Maybe Jim Ladd mentioned it on the radio.  But I don’t listen to Jim Ladd or ANYBODY on terrestrial anymore.  This is not 1975.  We’re all not addicted.  Listening to KMET and KLOS and feeling that Queen coming to town is the biggest event on the city’s calendar.  Hell, I write about going to gigs and I inevitably get e-mail from people saying they would have gone, if only they’d KNOWN about the show!

And after partaking of the festivities on the Strip for a while, we moseyed on down to the Troubadour, to hear Republic Of Loose.

The room was about half full.  Of devoted fans.  Watching this band perform as if it had something to prove.

They say it takes a charismatic frontman.  Republic Of Loose had one.  Wearing a sweatshirt and loose pants, looking like he’d stumbled out of a pub.  He not only sang, he interacted with the audience, he cajoled them, he INSPIRED them.

And the band members.  They were moving around the stage not in choreographed dance steps, but little hops and dips, they seemed to be possessed by the music.

I’d allotted only five minutes to check the band out, but we stayed til the end of the show.  Because there was something there.

It wasn’t the assault of modern rock.  And it wasn’t the jive of the hip-hop world.  It wasn’t about image, or bluster, but music.

And I’m sitting upstairs in the bleachers, wondering how in the hell you BREAK this music.

Used to be simple.  Especially for a band from across the pond.  You shot a video, capturing their otherworldliness, their exotic quality.  But MTV hasn’t aired that shit since the eighties, it died not long after "Come On Eileen".

And the Doors.  Their album meant nothing until "Light My Fire" broke on the radio.  But there’s no radio for Republic Of Loose, no radio for SO MANY new bands.  And, their potential audience IS NOT LISTENING to the radio.

There were nine pieces.  I ask you, how can you make any money with nine pieces?  Oh, maybe they wanted to showcase properly in L.A.  But obviously the word didn’t get out, because, as I said, the joint wasn’t full.

Then I thought it wasn’t for the fame and fortune, it was for the experience.  There were two backup singers.  You can’t make a living singing backup for a band that’s never going to break through.  But, you can get a free trip to the United States, you can have an EXPERIENCE!
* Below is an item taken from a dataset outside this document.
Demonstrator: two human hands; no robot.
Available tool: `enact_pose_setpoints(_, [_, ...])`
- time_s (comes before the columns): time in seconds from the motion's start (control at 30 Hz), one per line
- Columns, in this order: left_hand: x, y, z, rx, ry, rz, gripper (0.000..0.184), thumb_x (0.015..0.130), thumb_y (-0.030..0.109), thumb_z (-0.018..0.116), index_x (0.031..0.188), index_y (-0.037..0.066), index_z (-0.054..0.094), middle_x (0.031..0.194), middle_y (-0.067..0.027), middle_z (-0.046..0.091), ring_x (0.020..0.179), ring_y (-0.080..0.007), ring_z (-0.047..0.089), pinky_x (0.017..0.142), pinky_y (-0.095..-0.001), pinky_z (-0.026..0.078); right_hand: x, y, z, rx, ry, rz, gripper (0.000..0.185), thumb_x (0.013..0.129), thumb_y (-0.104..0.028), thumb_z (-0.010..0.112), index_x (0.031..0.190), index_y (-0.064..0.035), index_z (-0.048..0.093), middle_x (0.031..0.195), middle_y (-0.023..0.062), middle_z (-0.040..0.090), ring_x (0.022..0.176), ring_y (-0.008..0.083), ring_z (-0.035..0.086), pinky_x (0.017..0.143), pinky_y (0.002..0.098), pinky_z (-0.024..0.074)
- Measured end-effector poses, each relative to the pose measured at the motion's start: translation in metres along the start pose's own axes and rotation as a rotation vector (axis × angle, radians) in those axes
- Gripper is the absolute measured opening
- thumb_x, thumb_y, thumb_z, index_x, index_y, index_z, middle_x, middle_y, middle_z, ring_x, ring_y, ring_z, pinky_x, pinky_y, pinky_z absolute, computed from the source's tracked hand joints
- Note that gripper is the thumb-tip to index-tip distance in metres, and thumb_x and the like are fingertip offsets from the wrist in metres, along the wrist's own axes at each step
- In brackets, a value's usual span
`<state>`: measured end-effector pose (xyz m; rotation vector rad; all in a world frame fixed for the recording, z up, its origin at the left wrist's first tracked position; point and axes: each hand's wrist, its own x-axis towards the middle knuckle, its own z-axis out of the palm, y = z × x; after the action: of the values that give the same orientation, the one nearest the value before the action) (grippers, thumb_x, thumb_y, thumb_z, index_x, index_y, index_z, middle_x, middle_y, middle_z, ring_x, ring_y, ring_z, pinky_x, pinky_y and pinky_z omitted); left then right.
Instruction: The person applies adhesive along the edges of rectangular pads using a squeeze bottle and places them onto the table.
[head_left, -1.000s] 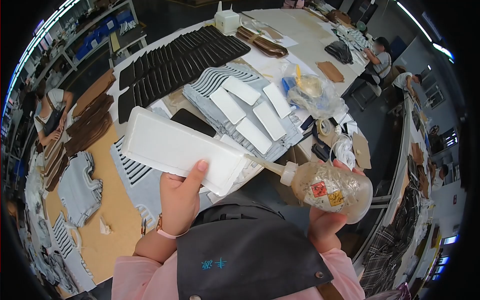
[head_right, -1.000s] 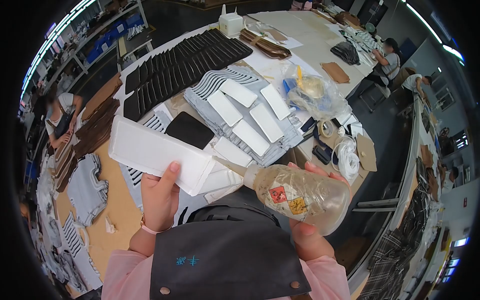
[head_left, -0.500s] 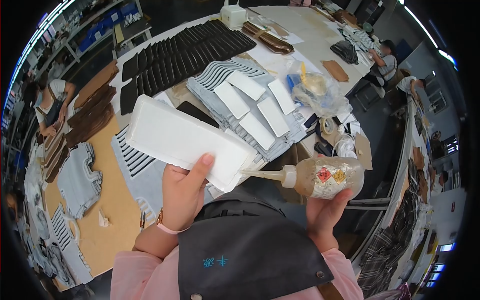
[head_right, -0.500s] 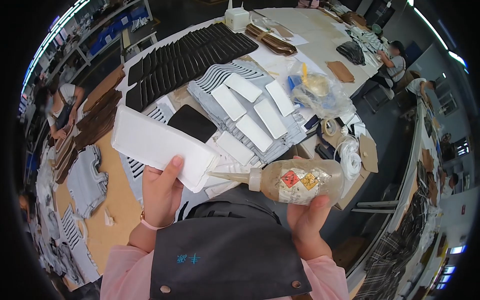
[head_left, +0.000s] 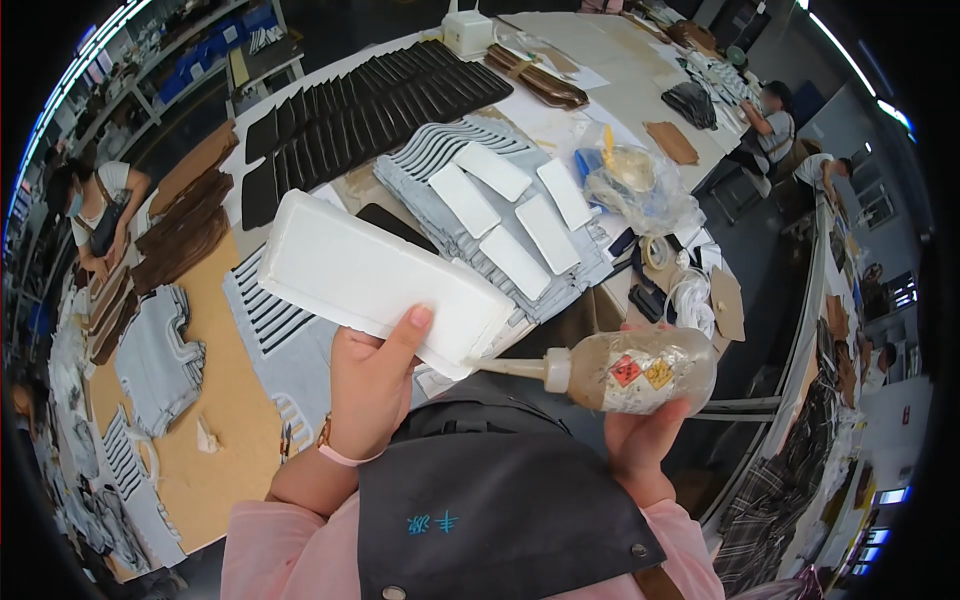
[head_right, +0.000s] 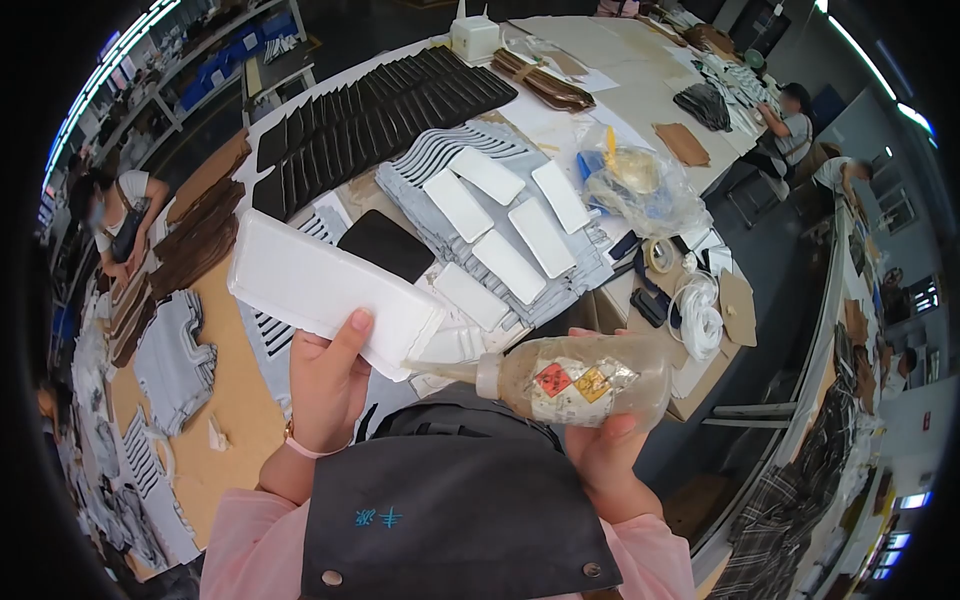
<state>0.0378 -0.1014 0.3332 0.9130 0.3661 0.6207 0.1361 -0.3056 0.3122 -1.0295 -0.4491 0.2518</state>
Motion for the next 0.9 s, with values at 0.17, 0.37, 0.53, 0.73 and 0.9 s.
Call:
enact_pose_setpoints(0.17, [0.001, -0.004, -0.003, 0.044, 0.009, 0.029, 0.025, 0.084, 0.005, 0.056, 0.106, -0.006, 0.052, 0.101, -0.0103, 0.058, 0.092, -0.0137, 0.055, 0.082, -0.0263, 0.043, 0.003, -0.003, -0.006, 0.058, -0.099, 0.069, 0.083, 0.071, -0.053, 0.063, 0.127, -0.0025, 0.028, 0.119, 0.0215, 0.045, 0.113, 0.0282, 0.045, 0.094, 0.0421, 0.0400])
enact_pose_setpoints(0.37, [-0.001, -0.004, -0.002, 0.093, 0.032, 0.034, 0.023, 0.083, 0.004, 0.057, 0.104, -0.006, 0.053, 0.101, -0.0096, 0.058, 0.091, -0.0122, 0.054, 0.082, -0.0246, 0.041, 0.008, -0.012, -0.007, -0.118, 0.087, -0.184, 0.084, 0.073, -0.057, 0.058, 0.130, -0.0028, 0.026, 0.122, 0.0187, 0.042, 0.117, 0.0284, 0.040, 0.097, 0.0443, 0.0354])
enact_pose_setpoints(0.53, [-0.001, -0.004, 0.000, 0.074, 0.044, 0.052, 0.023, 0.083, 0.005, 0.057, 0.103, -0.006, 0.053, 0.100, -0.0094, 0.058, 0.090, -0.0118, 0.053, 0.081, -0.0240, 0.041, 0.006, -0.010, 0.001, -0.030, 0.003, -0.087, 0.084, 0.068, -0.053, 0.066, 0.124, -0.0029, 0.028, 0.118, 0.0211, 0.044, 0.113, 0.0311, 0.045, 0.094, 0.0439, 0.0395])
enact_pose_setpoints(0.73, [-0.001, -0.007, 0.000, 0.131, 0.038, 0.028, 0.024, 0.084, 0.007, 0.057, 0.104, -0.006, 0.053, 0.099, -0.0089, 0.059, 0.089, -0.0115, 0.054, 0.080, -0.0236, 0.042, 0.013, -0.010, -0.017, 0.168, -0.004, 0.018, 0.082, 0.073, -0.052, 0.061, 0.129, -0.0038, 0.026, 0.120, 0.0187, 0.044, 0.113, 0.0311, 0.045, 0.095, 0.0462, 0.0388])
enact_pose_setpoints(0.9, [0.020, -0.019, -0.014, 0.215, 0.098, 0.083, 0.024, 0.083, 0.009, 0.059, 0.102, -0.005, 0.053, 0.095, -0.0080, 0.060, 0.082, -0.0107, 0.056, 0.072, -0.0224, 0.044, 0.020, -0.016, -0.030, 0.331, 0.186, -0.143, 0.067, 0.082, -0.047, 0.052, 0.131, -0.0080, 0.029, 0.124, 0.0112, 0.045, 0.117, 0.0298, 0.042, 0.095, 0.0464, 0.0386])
Seemed like everybody on stage was doing it for the experience, for the fun, for the music.

Imagine being in a club and hearing something that wasn’t so loud you couldn’t talk to the person next to you.  That didn’t have a bottom thumping so overpoweringly you felt your insides were going to burst.  That didn’t have shine and sheen, but earthiness.

Obviously this is a scene/type of music people are playing overseas.

Whereas here it’s only about two turntables and a microphone.

I guess you play and hope enough people see you live to  get the word out.  And maybe a few people rise to the level of ubiquity, but most are journeymen.  Maybe very successful journeymen, a la the English touring acts of the seventies.

With all the insta-sales techniques evaporating, it’s about the music, only the music, once again.  You’ve got to want to play, that must be the most important thing.  And hopefully your excitement and talent will come across.

And when the band was done, we went back up to the Strip, where we couldn’t get into the jam session in the Whisky, but we got to see the exhibit at the Cat Club.  Morrison’s aforementioned report card.  Letters to his mom.  John Densmore’s Nehru-style jacket.  But first and foremost, Ray Manzarek’s Vox organ.  A tiny little thing, with an orange top, which served Ray for the Doors’ entire career.

You could touch it.  It was just that close.

Jim’s report card was yellowed.  Yes, it’s that long ago.  FIFTY YEARS!

The remaining Doors might still be around, but that heyday of rock and roll was SO long ago.  But to be in the presence of that organ was like visiting the Sistine Chapel.  Only  more so.  Because I may not believe in God, but I most certainly believe in ROCK AND ROLL!